Comment repérer plus précocement les salariés à risque de désinsertion professionnelle ?
Bernard Arnaudo : La loi du 2 août 2021 confie les cellules de prévention de la désinsertion professionnelle aux services de prévention et santé au travail (SPST) interentreprises. Cela a du sens, ils sont au cœur d’un système permettant d'une part un repérage avant même l’arrêt de travail et d’autre part liant le service social de la Caisse d'assurance retraite et de la santé au travail (Carsat), les Cap Emploi, l’Association de gestion du fonds pour l'insertion professionnelle des personnes handicapées (Agefiph) et l’échelon médical des Caisses primaires d’assurance maladie (CPAM). S’agissant des séniors, nous disposons de suffisamment de renseignements sur leurs fins de carrière. Nous savons qu’environ 30 % des séniors en fin de carrière ne passent pas immédiatement du travail à la retraite
, ils arrêtent de travailler avant que leurs droits à la retraite ne soient ouverts. Des sorties précoces liées au chômage ou à des raisons de santé touchent des ouvriers et employés peu qualifiés et même des ouvriers. Certains secteurs sont davantage concernés que d’autres : l’hébergement, la restauration, le bâtiment, les services aux particuliers et aux collectivités, la logistique.
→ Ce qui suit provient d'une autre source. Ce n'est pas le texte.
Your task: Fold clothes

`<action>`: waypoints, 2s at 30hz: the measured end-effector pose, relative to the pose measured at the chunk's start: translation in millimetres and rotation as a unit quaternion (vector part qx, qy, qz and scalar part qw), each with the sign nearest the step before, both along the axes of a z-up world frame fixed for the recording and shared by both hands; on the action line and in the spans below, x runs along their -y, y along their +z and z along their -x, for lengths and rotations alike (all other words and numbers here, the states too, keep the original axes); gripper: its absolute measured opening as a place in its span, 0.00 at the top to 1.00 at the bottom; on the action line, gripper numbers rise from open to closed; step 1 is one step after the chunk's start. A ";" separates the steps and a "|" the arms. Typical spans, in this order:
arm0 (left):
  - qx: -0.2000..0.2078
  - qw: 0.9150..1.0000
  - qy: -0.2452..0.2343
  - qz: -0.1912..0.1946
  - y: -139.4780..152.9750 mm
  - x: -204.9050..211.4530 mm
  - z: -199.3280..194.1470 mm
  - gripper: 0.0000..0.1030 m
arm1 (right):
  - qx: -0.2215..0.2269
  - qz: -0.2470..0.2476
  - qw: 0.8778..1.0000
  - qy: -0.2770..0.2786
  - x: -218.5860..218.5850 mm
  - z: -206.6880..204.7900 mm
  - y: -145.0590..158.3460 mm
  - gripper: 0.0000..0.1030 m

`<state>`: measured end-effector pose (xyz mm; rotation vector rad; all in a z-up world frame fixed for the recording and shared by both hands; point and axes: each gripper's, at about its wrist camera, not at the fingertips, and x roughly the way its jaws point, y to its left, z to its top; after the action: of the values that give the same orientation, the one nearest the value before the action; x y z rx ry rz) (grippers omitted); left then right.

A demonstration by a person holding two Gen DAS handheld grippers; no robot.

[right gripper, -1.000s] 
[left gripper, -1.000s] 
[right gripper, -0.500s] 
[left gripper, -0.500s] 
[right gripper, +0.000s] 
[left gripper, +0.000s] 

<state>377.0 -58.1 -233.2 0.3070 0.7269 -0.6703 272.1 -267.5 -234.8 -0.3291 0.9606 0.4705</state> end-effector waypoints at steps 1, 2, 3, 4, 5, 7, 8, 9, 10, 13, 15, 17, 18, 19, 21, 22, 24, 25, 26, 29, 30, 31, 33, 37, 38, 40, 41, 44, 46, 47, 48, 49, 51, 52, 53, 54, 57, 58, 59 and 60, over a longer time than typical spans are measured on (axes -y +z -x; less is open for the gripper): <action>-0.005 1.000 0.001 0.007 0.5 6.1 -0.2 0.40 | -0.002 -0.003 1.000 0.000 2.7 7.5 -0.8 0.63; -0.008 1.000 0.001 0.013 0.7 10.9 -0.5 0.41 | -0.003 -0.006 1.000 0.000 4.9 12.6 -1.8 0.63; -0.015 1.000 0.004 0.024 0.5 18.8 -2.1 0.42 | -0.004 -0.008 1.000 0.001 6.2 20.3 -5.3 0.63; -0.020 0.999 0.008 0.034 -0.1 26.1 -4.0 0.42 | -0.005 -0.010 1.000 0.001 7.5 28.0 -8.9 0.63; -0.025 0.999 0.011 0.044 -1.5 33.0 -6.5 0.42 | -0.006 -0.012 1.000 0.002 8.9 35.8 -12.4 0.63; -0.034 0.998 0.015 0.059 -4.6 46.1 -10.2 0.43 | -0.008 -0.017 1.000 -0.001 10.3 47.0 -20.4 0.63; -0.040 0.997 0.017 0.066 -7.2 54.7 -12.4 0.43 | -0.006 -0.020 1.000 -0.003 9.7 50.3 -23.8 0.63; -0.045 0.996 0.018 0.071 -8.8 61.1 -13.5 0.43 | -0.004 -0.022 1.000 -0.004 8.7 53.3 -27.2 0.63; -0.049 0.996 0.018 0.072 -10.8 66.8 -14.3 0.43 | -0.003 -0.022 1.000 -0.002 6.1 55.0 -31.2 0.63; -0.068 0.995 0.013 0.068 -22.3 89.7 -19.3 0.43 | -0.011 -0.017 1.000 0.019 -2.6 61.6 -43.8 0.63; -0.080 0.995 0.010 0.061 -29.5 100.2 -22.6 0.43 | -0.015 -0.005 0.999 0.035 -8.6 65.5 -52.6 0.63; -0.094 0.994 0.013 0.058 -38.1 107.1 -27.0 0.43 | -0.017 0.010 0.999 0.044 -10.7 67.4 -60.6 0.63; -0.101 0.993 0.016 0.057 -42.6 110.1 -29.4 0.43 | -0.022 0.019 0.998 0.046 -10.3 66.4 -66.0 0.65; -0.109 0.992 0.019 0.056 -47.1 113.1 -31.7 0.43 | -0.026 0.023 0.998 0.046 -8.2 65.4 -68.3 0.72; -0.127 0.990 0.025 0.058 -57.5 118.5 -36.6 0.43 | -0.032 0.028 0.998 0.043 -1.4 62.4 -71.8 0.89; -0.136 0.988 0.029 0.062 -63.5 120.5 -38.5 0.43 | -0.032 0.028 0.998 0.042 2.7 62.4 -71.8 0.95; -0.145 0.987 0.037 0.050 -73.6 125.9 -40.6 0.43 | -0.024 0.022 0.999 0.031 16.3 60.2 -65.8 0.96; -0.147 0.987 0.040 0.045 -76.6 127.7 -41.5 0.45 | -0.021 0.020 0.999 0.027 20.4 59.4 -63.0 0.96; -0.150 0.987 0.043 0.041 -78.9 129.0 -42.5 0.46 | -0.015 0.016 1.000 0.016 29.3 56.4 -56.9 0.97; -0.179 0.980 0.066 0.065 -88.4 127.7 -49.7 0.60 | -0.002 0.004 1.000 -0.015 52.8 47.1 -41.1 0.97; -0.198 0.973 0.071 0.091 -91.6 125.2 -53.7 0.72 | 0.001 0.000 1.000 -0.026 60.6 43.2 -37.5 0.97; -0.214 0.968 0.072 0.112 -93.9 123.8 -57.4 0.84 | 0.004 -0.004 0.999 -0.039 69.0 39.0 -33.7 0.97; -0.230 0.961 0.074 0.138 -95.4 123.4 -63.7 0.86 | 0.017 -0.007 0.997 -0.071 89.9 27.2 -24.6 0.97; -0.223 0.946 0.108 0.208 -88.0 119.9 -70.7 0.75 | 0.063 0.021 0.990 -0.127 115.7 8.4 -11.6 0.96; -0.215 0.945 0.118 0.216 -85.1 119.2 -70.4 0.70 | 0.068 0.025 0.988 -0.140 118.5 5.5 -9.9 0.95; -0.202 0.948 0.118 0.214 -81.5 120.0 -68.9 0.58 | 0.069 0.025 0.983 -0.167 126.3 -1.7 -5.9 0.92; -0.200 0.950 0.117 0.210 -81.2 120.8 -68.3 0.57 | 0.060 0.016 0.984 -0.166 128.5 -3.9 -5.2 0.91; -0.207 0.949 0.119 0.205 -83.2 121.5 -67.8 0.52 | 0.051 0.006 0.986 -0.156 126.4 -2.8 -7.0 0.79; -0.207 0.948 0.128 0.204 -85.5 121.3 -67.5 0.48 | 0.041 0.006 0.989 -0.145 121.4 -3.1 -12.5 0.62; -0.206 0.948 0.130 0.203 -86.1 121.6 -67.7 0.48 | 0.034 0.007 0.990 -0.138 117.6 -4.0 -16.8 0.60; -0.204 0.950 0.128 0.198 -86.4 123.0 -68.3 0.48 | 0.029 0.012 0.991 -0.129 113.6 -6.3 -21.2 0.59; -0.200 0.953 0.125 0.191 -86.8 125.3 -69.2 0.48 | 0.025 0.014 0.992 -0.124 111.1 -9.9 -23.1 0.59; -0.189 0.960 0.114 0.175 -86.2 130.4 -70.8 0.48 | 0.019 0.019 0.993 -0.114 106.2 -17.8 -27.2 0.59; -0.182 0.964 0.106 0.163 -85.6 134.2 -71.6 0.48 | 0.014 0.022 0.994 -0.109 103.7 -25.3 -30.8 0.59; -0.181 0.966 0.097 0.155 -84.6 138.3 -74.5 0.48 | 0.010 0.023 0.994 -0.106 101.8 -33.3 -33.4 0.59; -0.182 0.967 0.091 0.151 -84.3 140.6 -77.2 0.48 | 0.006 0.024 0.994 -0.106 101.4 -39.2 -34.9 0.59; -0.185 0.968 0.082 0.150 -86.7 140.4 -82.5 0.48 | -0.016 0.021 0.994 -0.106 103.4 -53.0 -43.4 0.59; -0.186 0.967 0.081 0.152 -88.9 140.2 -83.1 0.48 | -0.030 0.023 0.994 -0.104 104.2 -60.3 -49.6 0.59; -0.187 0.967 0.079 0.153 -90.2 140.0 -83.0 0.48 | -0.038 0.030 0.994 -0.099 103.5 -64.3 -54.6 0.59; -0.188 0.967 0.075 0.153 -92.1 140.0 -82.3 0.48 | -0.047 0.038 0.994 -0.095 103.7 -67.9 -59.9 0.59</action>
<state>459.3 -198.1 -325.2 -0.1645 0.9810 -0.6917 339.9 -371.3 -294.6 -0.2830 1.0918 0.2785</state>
Quelles sont les limites des actions menées sur le terrain pour tenter de réduire la pénibilité chez les séniors ?
B. A. : La prévention primaire et collective constitue notre point faible. Par exemple, un service de santé au travail de la région travaille avec la Carsat sur la limitation de la pénibilité dans les secteurs de la logistique et de la propreté. Mais il fait surtout de la sensibilisation auprès des entreprises. Il les invite à des réunions, expose les risques et la nécessité d’aller plus loin pour prévenir et diminuer la pénibilité. Néanmoins, la suite dépend du bon vouloir des entreprises. Et elles sont encore trop peu à passer à un plan d’actions même lorsqu’elles ont établi un document unique d’évaluation des risques professionnels. Les SPST n’ont pas les moyens de les contraindre à agir, il faudrait travailler davantage avec les branches professionnelles et les partenaires sociaux.
Quelles sont les pistes pour mieux prévenir la désinsertion professionnelle des séniors compte tenu de l’allongement de l’âge de départ à la retraite ?
B. A. : Il est important de prendre en compte les contraintes physiques, mais aussi organisationnelles et psychocognitives. Vieillir a bien sûr des incidences physiques sur les articulations, les muscles… Mais cela a également un impact sur le système cognitif, on devient moins rapide, moins adaptable à des rythmes de travail contraignants comme le travail de nuit ou en trois-huit. L’utilisation des nouvelles technologies demande de réaliser beaucoup de tâches en même temps, de traiter de nombreux courriels, de zapper d’une tâche à une autre. Or plus on avance en âge, plus on est lent dans ces process. Être mis en compétition avec des gens plus jeunes, plus performants, peut créer une souffrance au travail, il faut y prêter attention.